What is a boundary? The most basic way I can define it is that a boundary is a condition I get to set about how others will interact with me–how (or whether) they will touch my body, how they will speak to me, what our relationship will look like, what kinds of things we will do together. Some people see boundaries as rules we set for other people, but I see them as conditions: do this [wear a barrier/discuss your STI results/check in with me every step of the way/let me know who else you’re sleeping with and what safer sex methods you’ve used with them], or else I will not have sex with you. Don’t do this [scream/call me names/talk about your sex life/comment on my body/use the wrong pronouns], or else I will not interact with you. You do have the option of disregarding my boundaries, but then I have the option of cutting off contact with you.

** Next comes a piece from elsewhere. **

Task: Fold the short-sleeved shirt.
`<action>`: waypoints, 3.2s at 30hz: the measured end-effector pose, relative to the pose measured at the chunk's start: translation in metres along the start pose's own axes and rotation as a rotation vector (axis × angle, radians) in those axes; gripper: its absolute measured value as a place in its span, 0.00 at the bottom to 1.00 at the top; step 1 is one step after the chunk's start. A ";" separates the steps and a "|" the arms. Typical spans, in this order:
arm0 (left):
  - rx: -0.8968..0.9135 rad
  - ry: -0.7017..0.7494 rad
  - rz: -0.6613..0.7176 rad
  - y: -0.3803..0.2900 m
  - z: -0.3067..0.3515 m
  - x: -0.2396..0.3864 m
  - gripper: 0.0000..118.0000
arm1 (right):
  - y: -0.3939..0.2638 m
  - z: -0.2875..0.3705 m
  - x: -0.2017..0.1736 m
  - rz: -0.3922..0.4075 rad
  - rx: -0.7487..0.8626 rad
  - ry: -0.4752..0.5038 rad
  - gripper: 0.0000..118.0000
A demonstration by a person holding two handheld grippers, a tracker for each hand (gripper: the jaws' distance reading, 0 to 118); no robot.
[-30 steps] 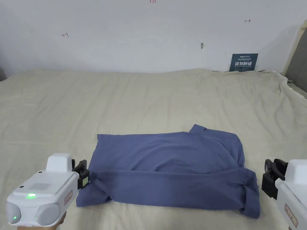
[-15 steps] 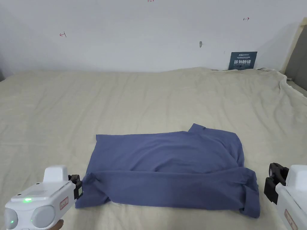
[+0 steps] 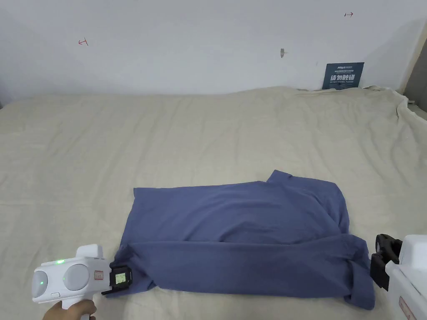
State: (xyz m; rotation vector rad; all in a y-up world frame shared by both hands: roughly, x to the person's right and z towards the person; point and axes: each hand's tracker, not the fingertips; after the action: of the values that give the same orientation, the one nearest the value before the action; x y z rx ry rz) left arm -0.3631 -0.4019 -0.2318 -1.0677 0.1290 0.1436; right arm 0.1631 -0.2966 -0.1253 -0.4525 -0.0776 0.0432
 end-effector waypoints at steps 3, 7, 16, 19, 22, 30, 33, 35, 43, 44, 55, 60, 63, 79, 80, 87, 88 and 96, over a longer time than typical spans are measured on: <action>-0.028 0.006 -0.006 -0.006 -0.009 0.005 0.66 | -0.003 -0.006 0.000 0.000 -0.019 -0.002 0.00; -0.060 -0.006 -0.018 -0.013 -0.017 0.013 0.15 | -0.005 -0.011 0.000 -0.005 -0.042 0.004 0.00; 0.034 -0.026 -0.079 -0.009 0.003 0.018 0.04 | -0.022 -0.034 0.012 -0.052 -0.182 0.014 0.02; 0.073 -0.049 -0.081 -0.004 0.017 0.014 0.04 | -0.037 -0.052 0.016 -0.064 -0.276 0.035 0.39; 0.088 -0.070 -0.075 0.001 0.026 0.010 0.04 | -0.056 -0.073 0.015 -0.053 -0.365 0.034 0.68; 0.096 -0.077 -0.070 0.002 0.025 0.009 0.04 | -0.099 -0.121 0.025 -0.080 -0.487 0.037 0.38; 0.089 -0.077 -0.068 0.002 0.022 0.007 0.04 | -0.103 -0.124 0.031 -0.099 -0.492 0.067 0.05; 0.088 -0.080 -0.061 0.001 0.020 0.005 0.04 | -0.104 -0.125 0.033 -0.096 -0.492 0.088 0.05; 0.107 -0.117 0.037 -0.007 0.032 -0.022 0.04 | -0.073 -0.070 0.028 -0.104 -0.418 0.126 0.05; 0.110 -0.123 0.048 -0.010 0.036 -0.025 0.04 | -0.070 -0.064 0.029 -0.097 -0.410 0.130 0.05; 0.073 -0.133 0.026 -0.077 0.073 -0.036 0.04 | -0.088 -0.009 0.055 -0.102 -0.416 0.174 0.05; 0.022 -0.104 0.034 -0.099 0.048 -0.037 0.04 | -0.119 -0.013 0.053 -0.121 -0.488 0.155 0.05; -0.014 -0.080 0.027 -0.105 0.036 -0.034 0.04 | -0.132 -0.021 0.047 -0.127 -0.535 0.131 0.05; 0.119 -0.018 -0.076 -0.081 0.089 -0.001 0.86 | -0.053 0.023 0.043 -0.173 -0.321 0.138 0.60; 0.160 -0.028 -0.068 -0.074 0.101 0.001 0.86 | -0.039 0.030 0.040 -0.160 -0.274 0.143 0.60; 0.396 -0.070 -0.050 -0.038 0.165 0.021 0.98 | 0.025 0.061 0.019 -0.072 -0.024 0.150 0.60; 0.421 -0.070 -0.061 -0.035 0.171 0.026 0.98 | 0.030 0.062 0.014 -0.054 0.004 0.142 0.60; 0.634 -0.016 -0.123 -0.037 0.171 0.050 0.20 | 0.035 0.055 -0.007 0.000 0.112 0.107 0.05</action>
State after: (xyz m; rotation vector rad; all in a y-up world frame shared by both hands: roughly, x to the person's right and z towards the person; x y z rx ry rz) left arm -0.3015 -0.2669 -0.1273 -0.4397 0.0845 -0.0041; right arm 0.1501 -0.2417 -0.0914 -0.3422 0.0301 0.0235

When conceptualized this way, boundaries cannot possibly be abusive because they do not control any aspect of anyone else or their life–except where it intersects with mine. Controlling what you do with your money is abusive; controlling what you do with my money is not. Controlling what you do with your body is abusive; controlling what you do with your body when it is interacting with my body is not. Telling you that you are not allowed to feel angry at me is abusive; telling you how I can handle hearing anger is not.

Generally, abuse harms because it destroys the healthy distance between one person and another, replacing one person’s thoughts, preferences, choices, and perception of reality with the abuser’s. When boundaries hurt, they hurt because they create distance, and it’s more distance than you wanted.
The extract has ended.